__PROBLEM__.
Find the lines below in which the string "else" occurs. Copy each one.

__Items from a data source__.
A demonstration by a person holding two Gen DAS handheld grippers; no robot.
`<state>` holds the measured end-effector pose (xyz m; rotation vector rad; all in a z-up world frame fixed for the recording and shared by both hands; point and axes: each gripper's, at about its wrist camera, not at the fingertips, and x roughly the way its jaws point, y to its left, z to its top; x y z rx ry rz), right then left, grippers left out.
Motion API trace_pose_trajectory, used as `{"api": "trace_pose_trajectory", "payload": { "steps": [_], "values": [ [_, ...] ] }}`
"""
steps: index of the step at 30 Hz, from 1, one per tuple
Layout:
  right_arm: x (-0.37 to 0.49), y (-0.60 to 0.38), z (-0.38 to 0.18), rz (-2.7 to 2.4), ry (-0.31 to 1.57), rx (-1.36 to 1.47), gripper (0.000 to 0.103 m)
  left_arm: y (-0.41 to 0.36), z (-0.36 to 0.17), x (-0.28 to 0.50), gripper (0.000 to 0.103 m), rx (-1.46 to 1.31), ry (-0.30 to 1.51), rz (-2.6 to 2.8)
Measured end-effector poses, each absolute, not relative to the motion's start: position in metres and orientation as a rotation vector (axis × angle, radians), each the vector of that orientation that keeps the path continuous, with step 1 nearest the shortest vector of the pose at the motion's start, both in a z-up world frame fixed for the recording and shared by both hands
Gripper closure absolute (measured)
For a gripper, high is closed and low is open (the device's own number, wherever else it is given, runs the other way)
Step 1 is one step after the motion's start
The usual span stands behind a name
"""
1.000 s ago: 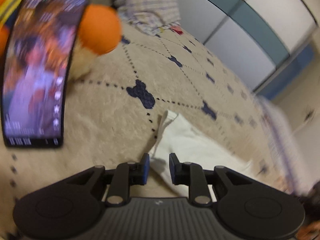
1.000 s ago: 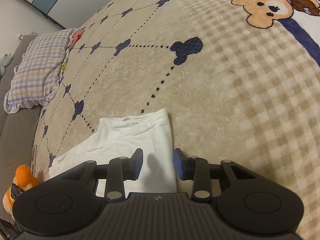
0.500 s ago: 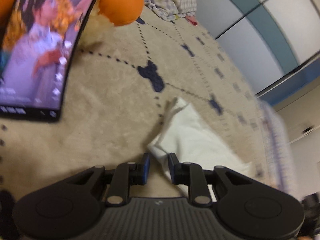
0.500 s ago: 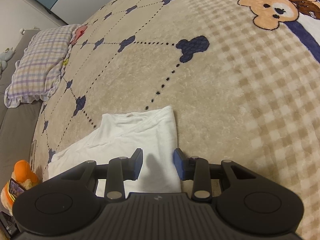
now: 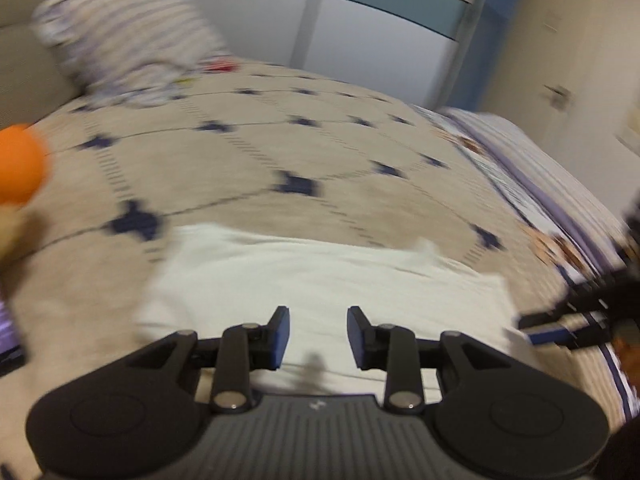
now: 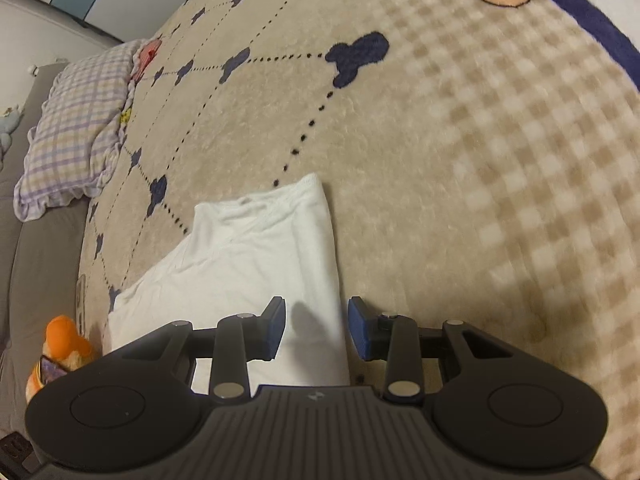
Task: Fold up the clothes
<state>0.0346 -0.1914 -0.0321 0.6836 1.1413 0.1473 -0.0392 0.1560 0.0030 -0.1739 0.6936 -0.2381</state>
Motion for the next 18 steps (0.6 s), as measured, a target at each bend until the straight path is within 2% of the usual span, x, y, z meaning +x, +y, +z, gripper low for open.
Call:
{"api": "trace_pose_trajectory", "payload": {
  "steps": [8, 14, 15, 17, 18],
  "values": [
    [0.011, -0.198, -0.035, 0.209, 1.213, 0.655, 0.066, 0.066, -0.011, -0.055, 0.058, 0.128, 0.683, -0.566],
    [0.005, -0.204, -0.043, 0.267, 1.233, 0.687, 0.066, 0.035, -0.018, -0.066, 0.047, 0.238, 0.66, -0.683],
    [0.005, -0.203, -0.043, 0.277, 1.235, 0.686, 0.068, 0.032, -0.019, -0.067, 0.047, 0.25, 0.658, -0.693],
    [0.005, -0.202, -0.045, 0.31, 1.249, 0.692, 0.089, 0.026, -0.021, -0.068, 0.047, 0.271, 0.654, -0.709],
    [0.005, -0.201, -0.045, 0.328, 1.256, 0.705, 0.095, 0.023, -0.022, -0.068, 0.047, 0.281, 0.652, -0.716]
  ]
}}
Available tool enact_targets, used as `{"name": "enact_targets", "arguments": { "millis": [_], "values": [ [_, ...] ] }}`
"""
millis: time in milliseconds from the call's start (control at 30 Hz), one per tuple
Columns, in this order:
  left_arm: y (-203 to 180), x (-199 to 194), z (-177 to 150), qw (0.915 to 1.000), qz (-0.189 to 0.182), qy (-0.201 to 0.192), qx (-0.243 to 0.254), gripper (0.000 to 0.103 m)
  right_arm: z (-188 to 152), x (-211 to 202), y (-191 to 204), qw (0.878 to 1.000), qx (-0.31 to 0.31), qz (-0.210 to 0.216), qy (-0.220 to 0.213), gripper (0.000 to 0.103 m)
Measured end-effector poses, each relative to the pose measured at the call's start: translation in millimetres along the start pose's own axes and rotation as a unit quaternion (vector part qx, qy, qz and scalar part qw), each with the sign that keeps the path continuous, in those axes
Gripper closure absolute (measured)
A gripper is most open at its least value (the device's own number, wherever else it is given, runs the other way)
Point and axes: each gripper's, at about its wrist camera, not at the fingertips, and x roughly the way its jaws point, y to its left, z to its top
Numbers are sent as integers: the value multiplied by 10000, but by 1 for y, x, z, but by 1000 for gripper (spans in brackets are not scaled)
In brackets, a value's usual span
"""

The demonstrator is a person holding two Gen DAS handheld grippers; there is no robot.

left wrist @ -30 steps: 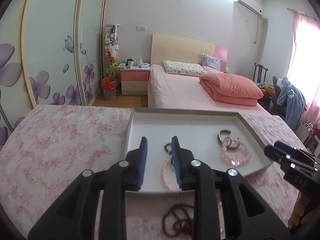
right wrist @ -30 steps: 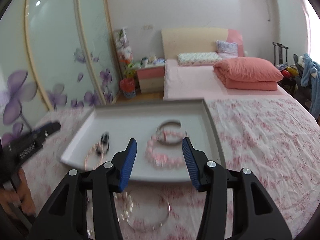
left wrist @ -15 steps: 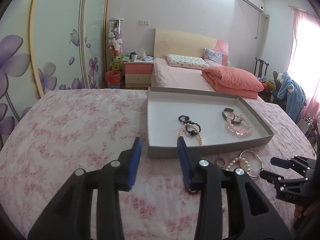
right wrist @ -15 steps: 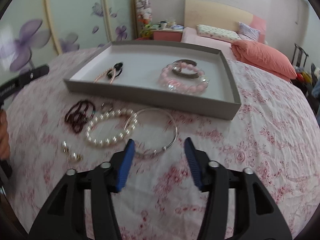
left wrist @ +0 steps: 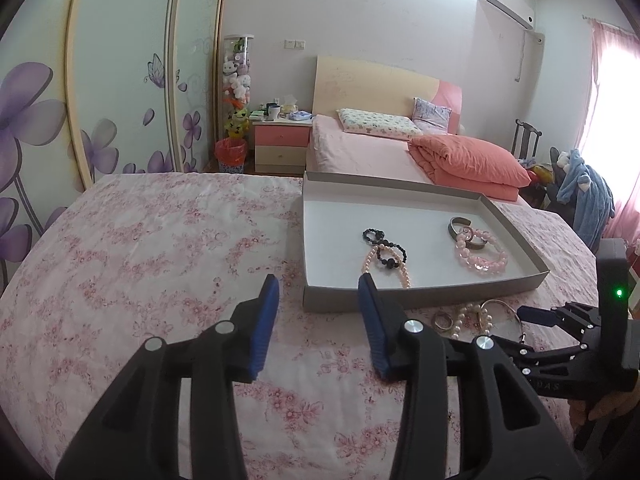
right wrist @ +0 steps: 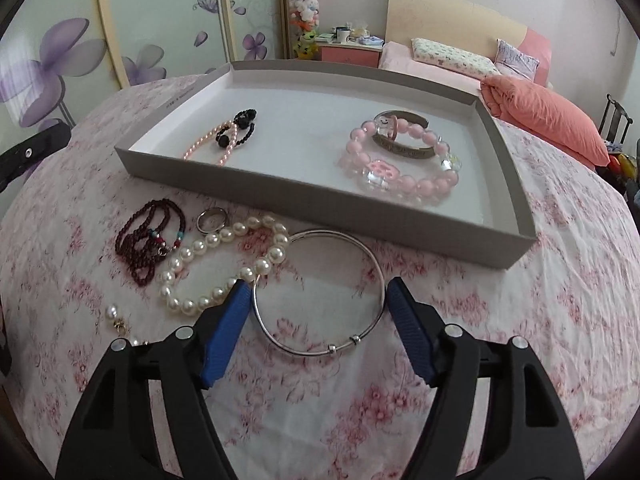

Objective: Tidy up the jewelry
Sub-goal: 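Move the left tool to a pearl earring while the right tool approaches the silver round bangle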

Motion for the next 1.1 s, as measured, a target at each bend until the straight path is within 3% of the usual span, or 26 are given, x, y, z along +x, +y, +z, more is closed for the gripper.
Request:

__EXERCISE RESULT__.
For a gripper, high is closed and low is open (the device's own number, wherever else it is given, runs the other way)
A gripper is most open at its least value (the device's own number, wherever else it is given, runs the other way)

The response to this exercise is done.